• WHAT TO DO: Reproduce every line of the material below, but drop the pictures.
[[ WORKING DATA, beginning ]]
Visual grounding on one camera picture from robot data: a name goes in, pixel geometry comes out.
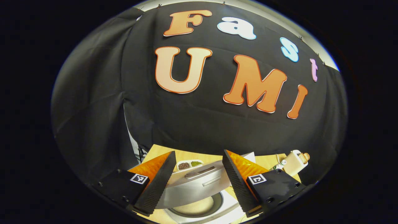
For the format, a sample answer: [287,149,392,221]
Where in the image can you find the cream toaster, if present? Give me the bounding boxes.
[281,149,309,175]

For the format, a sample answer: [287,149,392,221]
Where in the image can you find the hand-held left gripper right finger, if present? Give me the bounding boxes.
[222,149,308,218]

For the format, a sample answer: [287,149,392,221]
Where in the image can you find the white rice cooker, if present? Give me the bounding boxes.
[154,152,256,224]

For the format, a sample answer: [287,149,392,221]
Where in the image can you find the white divided bean dish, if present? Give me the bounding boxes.
[176,159,204,171]

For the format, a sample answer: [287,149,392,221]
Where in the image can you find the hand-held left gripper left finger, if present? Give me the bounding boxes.
[92,151,177,217]

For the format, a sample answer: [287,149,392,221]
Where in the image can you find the heap of white rice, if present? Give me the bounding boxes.
[174,196,215,216]
[[ WORKING DATA, end ]]
• SOLUTION TO THE EXERCISE:
Visual grounding on one camera picture from robot data: a name goes in, pixel geometry comes out.
For the format, a sample answer: [287,149,392,221]
Where in the image can you find the cream toaster, if present? Give me the bounding boxes.
[281,149,309,175]

For the format, a sample answer: [287,149,392,221]
Where in the image can you find the hand-held left gripper right finger, if present? Give me the bounding boxes.
[222,149,308,218]

For the format, a sample answer: [287,149,392,221]
Where in the image can you find the white rice cooker, if present? Give me the bounding boxes.
[154,152,256,224]

For the format, a sample answer: [287,149,392,221]
Where in the image can you find the white divided bean dish, if present? Give me the bounding boxes.
[176,159,204,171]

For the format, a sample answer: [287,149,392,221]
Where in the image can you find the hand-held left gripper left finger, if present? Give me the bounding boxes.
[92,151,177,217]

For the format, a sample answer: [287,149,392,221]
Where in the image can you find the heap of white rice, if present? Give me the bounding boxes.
[174,196,215,216]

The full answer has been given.